Count up the lines in the following listing that hold the word "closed", then give only that count.
Given material Block Start
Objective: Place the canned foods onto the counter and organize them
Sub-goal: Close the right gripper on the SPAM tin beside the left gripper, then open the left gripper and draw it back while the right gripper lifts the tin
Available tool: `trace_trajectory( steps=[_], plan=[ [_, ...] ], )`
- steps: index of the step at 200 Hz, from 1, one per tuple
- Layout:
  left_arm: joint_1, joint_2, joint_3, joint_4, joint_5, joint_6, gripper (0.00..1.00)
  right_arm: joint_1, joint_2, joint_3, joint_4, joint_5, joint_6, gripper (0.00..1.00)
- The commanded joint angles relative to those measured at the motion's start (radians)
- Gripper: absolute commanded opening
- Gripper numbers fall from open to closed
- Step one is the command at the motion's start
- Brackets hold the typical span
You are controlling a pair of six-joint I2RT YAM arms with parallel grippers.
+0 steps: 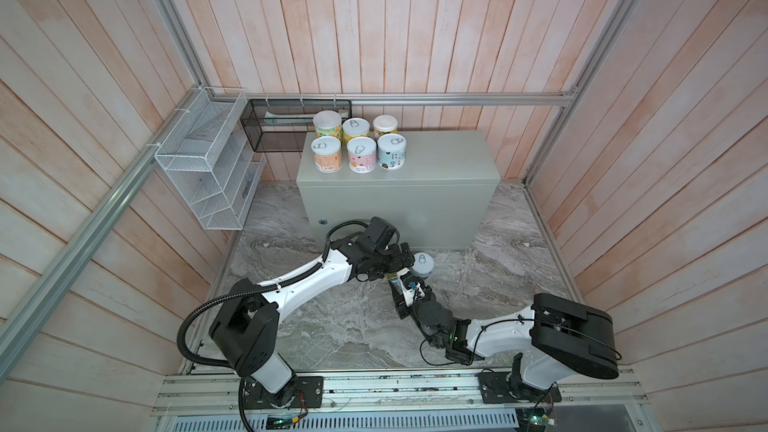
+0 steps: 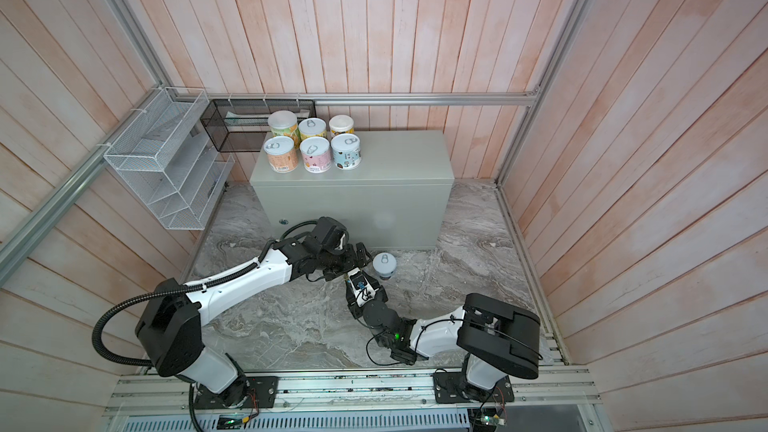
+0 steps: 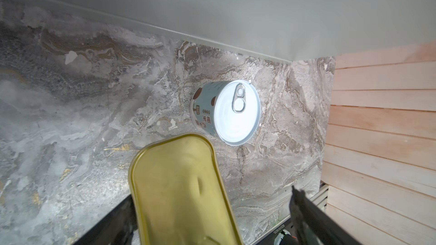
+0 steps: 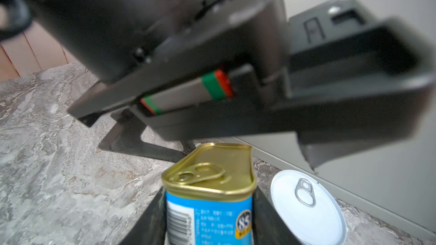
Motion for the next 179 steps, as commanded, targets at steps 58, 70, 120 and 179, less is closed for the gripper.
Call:
trace_trajectory(
  steps=[58, 70, 120, 179],
  plan=[
    [0.033, -0.108, -0.12, 0.088, -0.014, -0.031, 1.0, 0.009, -0.101, -0.047, -0.04, -0.012, 0.093, 0.49],
    [0.04, -0.126, -0.149, 0.098, -0.015, -0.037, 1.0, 0.009, -0.106, -0.045, -0.057, -0.013, 0.099, 0.49],
    [0.07, -0.249, -0.288, 0.115, -0.052, -0.062, 1.0, -0.017, -0.178, -0.051, -0.133, -0.048, 0.159, 0.49],
    [0.13, -0.377, -0.441, 0.123, -0.091, -0.049, 1.0, -0.087, -0.258, -0.069, -0.183, -0.178, 0.214, 0.49]
  ],
)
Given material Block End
## Reply to the task
2